◆ **TASK DIRECTIONS**: Pull every line that includes the word "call" from the data.
= = = = = = =
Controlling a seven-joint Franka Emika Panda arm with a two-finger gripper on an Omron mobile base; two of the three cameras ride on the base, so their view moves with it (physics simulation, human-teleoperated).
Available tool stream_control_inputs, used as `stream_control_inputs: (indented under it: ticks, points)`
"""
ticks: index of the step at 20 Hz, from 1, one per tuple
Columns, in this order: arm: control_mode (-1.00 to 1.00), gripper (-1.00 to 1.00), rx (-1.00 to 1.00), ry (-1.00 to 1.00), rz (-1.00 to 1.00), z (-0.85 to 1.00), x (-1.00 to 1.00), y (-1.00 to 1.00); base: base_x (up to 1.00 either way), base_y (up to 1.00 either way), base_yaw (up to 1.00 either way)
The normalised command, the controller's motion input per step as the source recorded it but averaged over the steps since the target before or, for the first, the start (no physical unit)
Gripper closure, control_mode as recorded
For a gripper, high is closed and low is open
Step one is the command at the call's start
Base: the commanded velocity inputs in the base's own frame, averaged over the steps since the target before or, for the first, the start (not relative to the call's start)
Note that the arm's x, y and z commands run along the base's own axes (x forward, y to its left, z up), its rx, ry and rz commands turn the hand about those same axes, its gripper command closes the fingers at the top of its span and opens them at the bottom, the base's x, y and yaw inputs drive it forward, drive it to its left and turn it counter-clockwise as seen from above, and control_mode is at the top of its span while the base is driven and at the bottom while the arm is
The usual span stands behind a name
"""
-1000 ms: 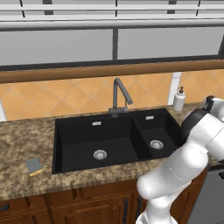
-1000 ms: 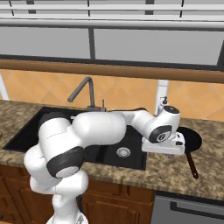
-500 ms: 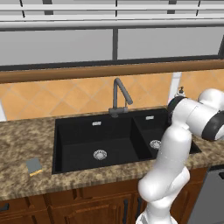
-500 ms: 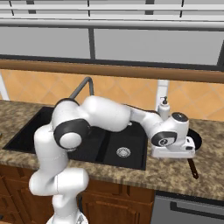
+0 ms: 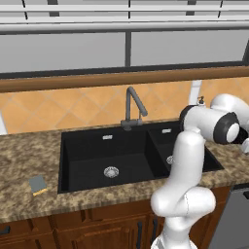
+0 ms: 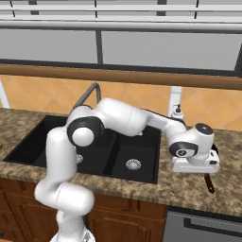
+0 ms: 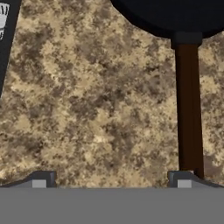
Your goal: Pick the pan and sponge and place them into the sink. Then turn on the water.
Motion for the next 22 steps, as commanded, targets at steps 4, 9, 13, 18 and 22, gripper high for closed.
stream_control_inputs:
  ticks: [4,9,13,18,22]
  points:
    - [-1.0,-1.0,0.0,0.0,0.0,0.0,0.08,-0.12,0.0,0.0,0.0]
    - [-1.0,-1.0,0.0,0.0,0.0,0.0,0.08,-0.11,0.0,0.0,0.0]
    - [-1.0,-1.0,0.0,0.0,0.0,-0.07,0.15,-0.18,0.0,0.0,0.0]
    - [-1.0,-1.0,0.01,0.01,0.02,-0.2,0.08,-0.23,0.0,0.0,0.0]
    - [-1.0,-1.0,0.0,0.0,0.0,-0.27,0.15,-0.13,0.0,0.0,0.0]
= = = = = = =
◆ **SOLUTION TO THE EXERCISE**:
Step one is the command at the call's start
Base: the commanded velocity inputs in the base's own frame, averaged over the steps since the target before or, for the first, the start (not relative to the call's start)

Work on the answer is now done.